Chapter 6. Performance

Premature optimization is the root of all evil (or at least most of it) in programming.

—Donald Knuth (attributed to C. A. R. Hoare)

Performance is an interesting beast. Performance optimization often has a bad reputation because it is often performed too early and too often, usually at the expense of readability, maintainability, and even correctness. Rails is generally fast enough, but it is possible to make it slow if you are not careful.

You should keep the following guidelines in mind when optimizing performance:

Algorithmic improvements always beat code tweaks

It is very tempting to try to squeeze every last bit of speed out of a piece of code, but often you can miss the bigger picture. No amount of C or assembly tweaking will make bubblesort faster than quicksort. Start your optimization from the top down.

As a general rule, maintainability beats performance

Your code should be first easy to read and understand, and only then optimized for speed.

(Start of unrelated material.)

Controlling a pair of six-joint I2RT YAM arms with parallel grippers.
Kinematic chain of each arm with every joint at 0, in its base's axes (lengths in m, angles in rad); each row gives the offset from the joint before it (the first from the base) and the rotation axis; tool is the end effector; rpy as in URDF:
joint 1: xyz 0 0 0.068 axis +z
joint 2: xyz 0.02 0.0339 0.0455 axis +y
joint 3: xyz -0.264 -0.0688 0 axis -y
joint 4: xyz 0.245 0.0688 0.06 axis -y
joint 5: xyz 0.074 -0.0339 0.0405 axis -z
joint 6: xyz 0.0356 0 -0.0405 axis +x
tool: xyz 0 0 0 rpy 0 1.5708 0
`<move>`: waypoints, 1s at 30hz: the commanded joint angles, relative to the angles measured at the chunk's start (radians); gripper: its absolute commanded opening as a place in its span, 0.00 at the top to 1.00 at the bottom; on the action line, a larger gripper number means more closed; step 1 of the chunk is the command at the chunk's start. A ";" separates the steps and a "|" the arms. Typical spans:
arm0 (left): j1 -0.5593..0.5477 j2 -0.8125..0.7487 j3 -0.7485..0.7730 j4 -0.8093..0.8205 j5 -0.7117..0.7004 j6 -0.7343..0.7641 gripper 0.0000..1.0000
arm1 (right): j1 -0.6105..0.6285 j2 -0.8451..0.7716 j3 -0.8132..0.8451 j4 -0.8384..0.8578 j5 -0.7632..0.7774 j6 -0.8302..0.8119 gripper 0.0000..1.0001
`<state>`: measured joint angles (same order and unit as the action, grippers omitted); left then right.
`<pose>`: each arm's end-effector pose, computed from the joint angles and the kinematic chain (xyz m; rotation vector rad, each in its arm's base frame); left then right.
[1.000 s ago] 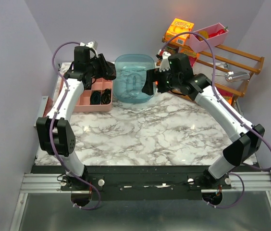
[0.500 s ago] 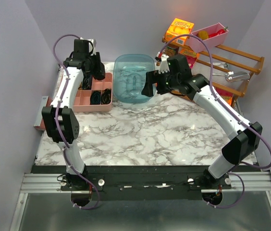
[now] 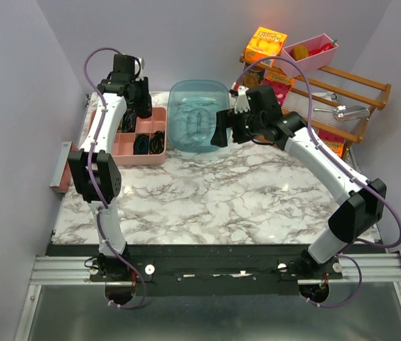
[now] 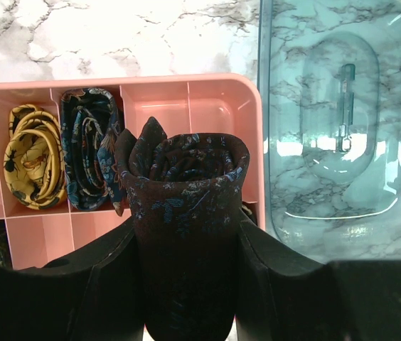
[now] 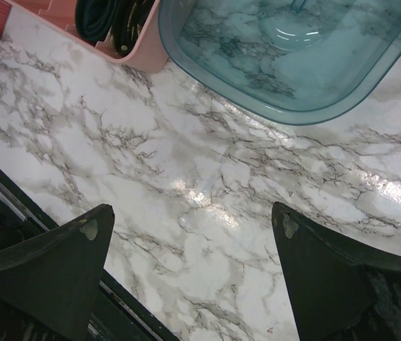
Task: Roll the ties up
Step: Place the tie in the storage box.
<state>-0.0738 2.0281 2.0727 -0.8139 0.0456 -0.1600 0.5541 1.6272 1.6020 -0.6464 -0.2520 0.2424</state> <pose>0.4560 -0.0353 0.3450 -0.0784 2.3440 -0.1690 0.3068 0.2003 0.3634 -0.4981 2.2605 0.7021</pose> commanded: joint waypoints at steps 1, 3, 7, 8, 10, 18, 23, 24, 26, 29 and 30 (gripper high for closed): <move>0.006 0.030 0.027 -0.008 -0.038 0.025 1.00 | -0.013 0.000 -0.016 0.013 -0.021 -0.002 0.00; 0.006 0.044 0.032 -0.002 -0.030 0.027 1.00 | -0.014 0.003 -0.019 0.013 -0.023 -0.002 0.00; 0.008 0.089 0.038 0.024 -0.036 0.020 1.00 | -0.014 0.019 -0.019 0.011 -0.049 0.003 0.00; 0.009 0.096 0.044 0.028 -0.033 0.020 1.00 | -0.014 0.022 -0.020 0.011 -0.055 0.006 0.00; 0.011 0.124 0.058 0.033 -0.036 0.022 1.00 | -0.014 0.026 -0.027 0.011 -0.059 0.012 0.00; 0.025 0.188 0.082 0.065 -0.032 0.016 1.00 | -0.014 0.042 -0.037 0.011 -0.061 0.020 0.00; 0.037 0.210 0.076 0.074 -0.030 0.016 1.00 | -0.014 0.052 -0.039 0.010 -0.058 0.023 0.00; 0.039 0.210 0.072 0.079 -0.030 0.017 1.00 | -0.016 0.054 -0.039 0.008 -0.059 0.023 0.00; 0.040 0.231 0.070 0.081 -0.030 0.020 1.00 | -0.014 0.066 -0.033 0.008 -0.062 0.024 0.00; 0.040 0.250 0.067 0.082 -0.029 0.019 1.00 | -0.014 0.074 -0.028 0.005 -0.064 0.026 0.00; 0.042 0.257 0.066 0.084 -0.023 0.017 1.00 | -0.014 0.076 -0.028 0.005 -0.064 0.026 0.00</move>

Only optimize what matters

Typically, the code profile has a lopsided distribution: 80% of the time is spent in 20% of the code (for some value of 80% and 20%). It makes sense to spend your limited resources optimizing the sections that will bring the greatest gain in performance.

Measure twice, cut once

The only way to be certain about where your code is spending its time is to measure it. And just as in carpentry, you can waste a lot of time if you make changes without being very sure exactly what those changes should be. In this chapter, we will explore some of the best tools and methods for determining where to cut.

Of course, in order to properly measure performance, we need tools. This section is concerned with analysis of Ruby and Rails code, as well as web applications in general. There are a series of tools that can be used to analyze the full Rails stack, from HTTP down to Ruby's internals.

The most basic high-level measurement you will be interested in is: in the ideal case, how fast can this server serve requests? While the answer is a somewhat nebulous value that often bears no relation to actual performance under typical load, it is still useful to compare against itself—for example, when testing caching or deploying a new feature set.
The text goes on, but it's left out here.